Abstract Background: The growth in obesity and rates of abdominal obesity in developing countries is due to the dietary transition. Environmental changes, such as increasing the quality of dietary fat consumed, may be useful in prevent or improvement the obesity or unhealthy obesity phenotype in persons who are genetically predisposed to it, although this is not yet firmly established. Therefore, in the current study, we look at how dietary fat quality indices with metabolically healthy obesity (MHO) or metabolically unhealthy obesity (MUO) based on Karelis criteria interact with genetic predisposition in Iranian female adults.
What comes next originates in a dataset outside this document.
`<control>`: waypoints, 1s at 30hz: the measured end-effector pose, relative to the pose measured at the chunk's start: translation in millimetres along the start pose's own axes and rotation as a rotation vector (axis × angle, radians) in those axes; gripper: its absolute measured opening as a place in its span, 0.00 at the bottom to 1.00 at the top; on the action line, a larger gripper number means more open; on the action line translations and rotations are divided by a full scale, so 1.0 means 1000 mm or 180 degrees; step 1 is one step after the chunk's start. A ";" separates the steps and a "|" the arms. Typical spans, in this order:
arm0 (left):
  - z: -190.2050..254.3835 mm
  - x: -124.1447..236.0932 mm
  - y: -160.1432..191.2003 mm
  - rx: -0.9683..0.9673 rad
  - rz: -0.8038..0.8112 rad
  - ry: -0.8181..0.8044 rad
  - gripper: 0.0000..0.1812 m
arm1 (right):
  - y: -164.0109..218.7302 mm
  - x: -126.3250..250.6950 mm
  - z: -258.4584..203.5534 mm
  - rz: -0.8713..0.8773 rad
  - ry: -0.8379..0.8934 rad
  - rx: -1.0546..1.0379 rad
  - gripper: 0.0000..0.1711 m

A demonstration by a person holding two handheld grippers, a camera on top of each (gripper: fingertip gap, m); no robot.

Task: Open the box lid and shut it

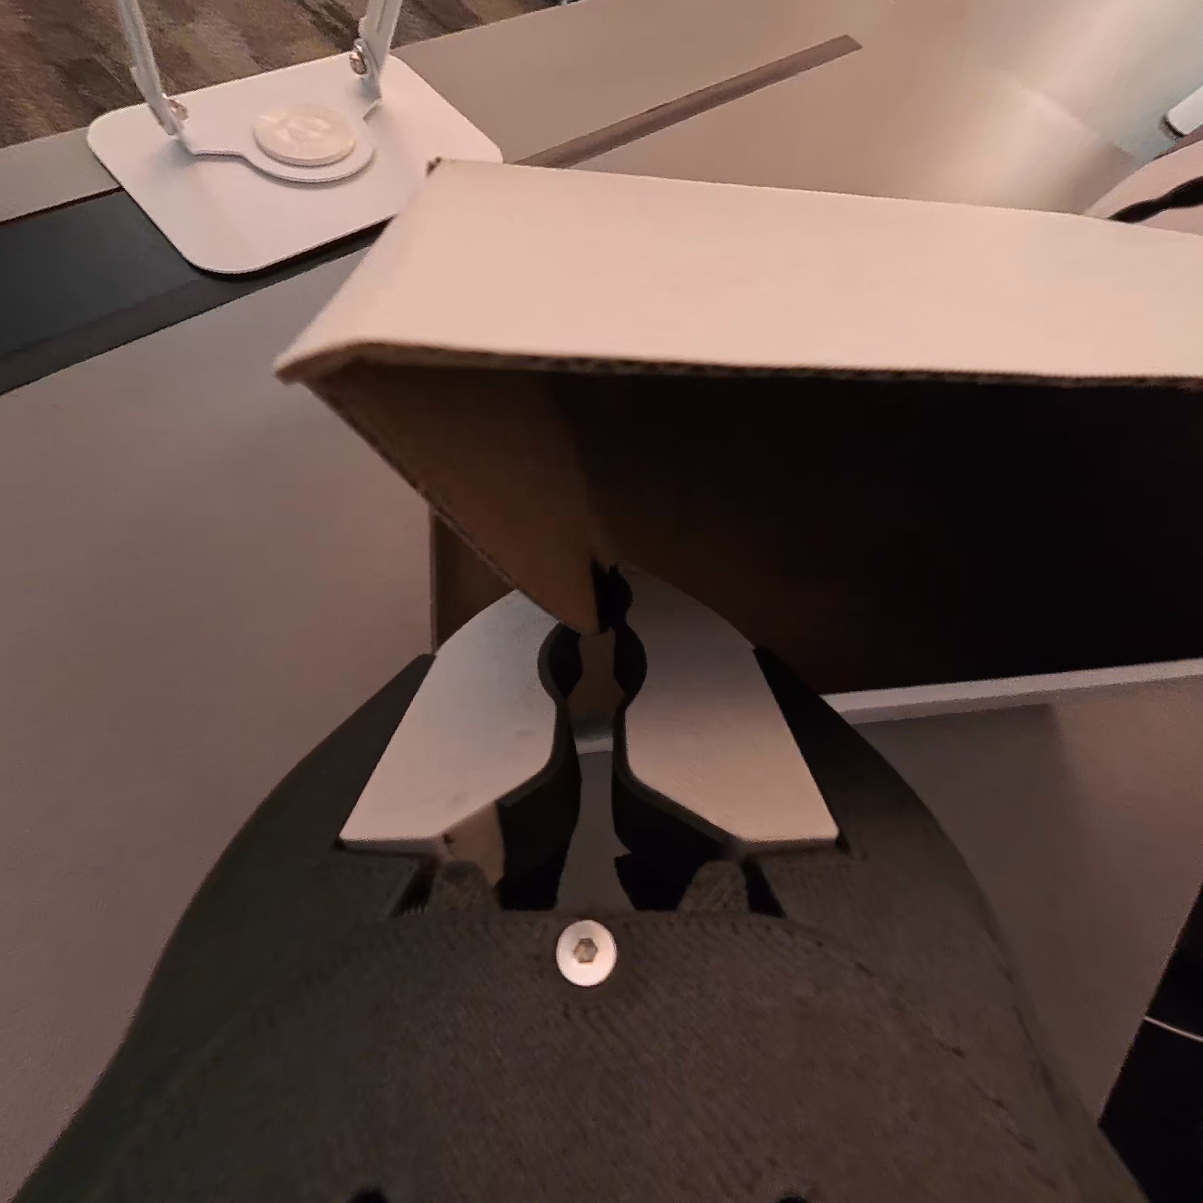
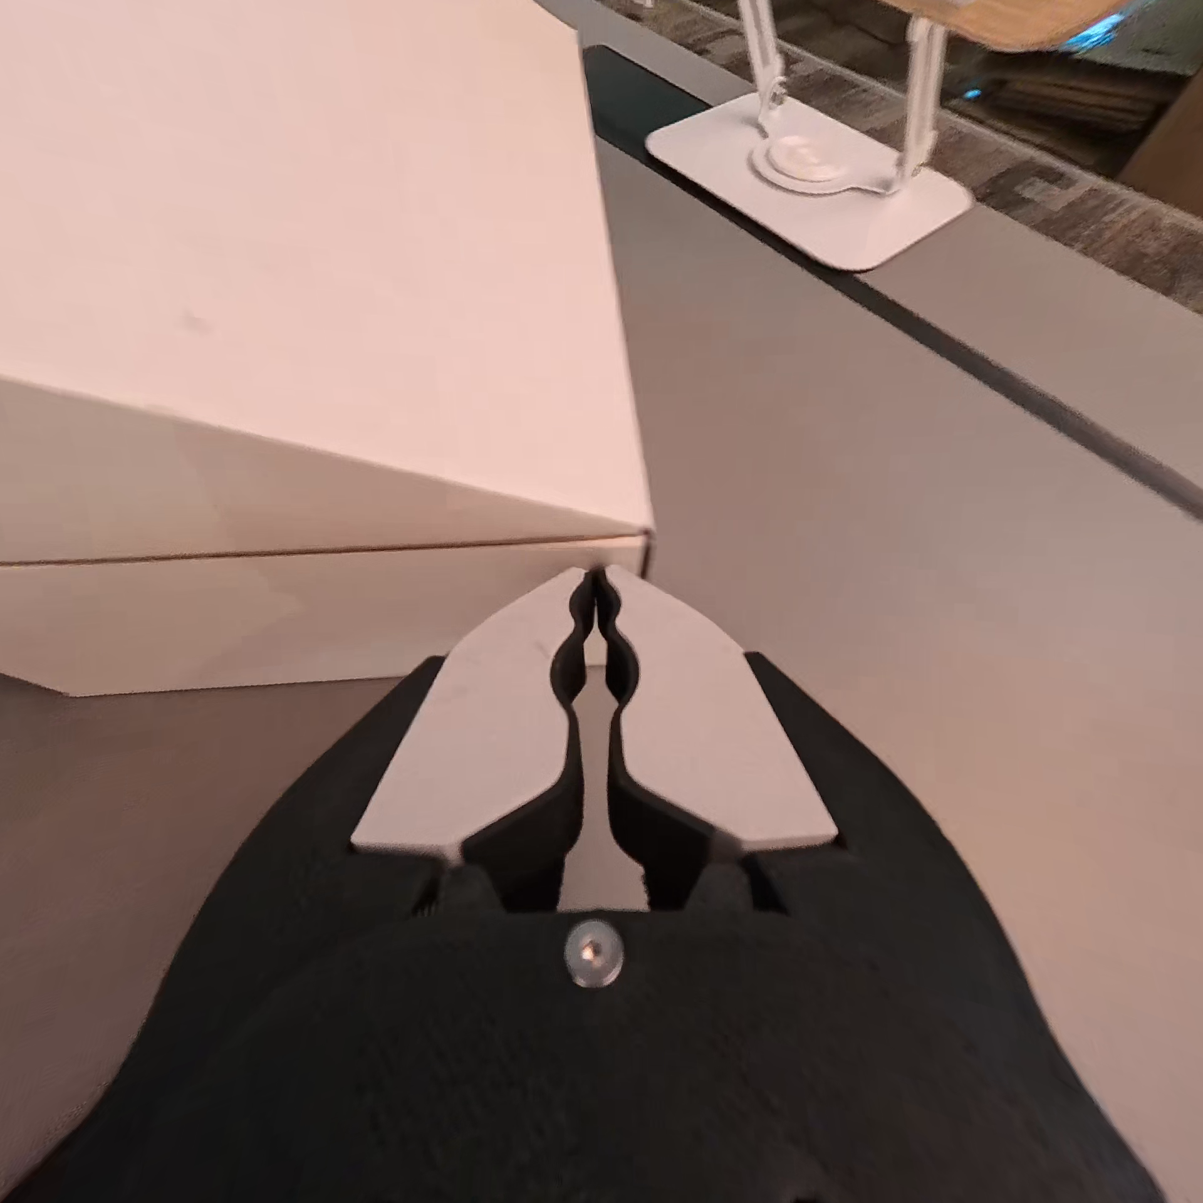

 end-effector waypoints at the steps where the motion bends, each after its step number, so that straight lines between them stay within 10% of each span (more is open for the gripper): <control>1: 0.003 0.000 0.000 0.0001 0.0004 -0.0005 0.03 | -0.002 -0.002 -0.004 0.0021 -0.0074 -0.0090 0.00; 18: 0.018 0.009 0.016 -0.0382 -0.0193 -0.0452 0.05 | -0.007 -0.011 0.014 0.0313 0.0247 -0.0687 0.01; 21: 0.016 0.011 0.016 -0.0303 -0.0176 -0.0413 0.04 | -0.013 -0.007 0.014 0.0516 -0.0132 -0.1464 0.02; 25: 0.011 0.012 0.018 -0.0333 -0.0207 -0.0498 0.04 | -0.031 0.007 0.014 0.1224 -0.1269 -0.2838 0.31; 30: 0.011 0.012 0.020 -0.0409 -0.0244 -0.0558 0.04 | -0.032 0.007 0.010 0.1056 -0.1425 -0.3261 0.30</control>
Point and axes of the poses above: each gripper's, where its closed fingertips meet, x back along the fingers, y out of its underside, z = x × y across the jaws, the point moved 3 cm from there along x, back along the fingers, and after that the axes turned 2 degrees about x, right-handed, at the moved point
Methods: 279 obese and overweight women participated in the current cross-sectional investigation. Dietary assessment was done using a 147-item food frequency questionnaire (FFQ) and dietary fat quality was assessed by cholesterol-saturated fat index (CSI) and the ratio of omega-6/omega-3 (N6/N3) essential fatty acids. Three single nucleotide polymorphisms—MC4R (rs17782313), CAV-1 (rs3807992), and Cry-1(rs2287161) were genotyped by polymerase chain reaction-restriction fragment length polymorphism (PCR-RFLP) technique and were combined to produce the genetic risk score (GRS). Using a multi-frequency bioelectrical impedance analyzer, body composition was evaluated. The participants were divided into MHO or MUO phenotypes after the metabolic risk was evaluated using Karelis criteria. Results: We found significant interactions between GRS and N6/N3 in adjusted model controlling for confounding factors (age, BMI, energy, and physical activity) (β= 2.26, 95% CI= 0.008–4.52, P= 0.049). In addition, we discovered marginal significant interactions between GRS and N6/N3 in crude (β= 1.92, 95% CI= -0.06–3.91, P= 0.058) and adjusted (age and energy) (β= 2.00, 95% CI= -0.05–4.05, P= 0.057) models on MUH obesity phenotype. However, no significant interactions between GRS and CSI were shown in both crude and adjusted models. Conclusion: This study highlights the importance of personalized nutrition and recommends further study of widely varying fat intake based on the findings on gene-N6/N3 PUFA interactions.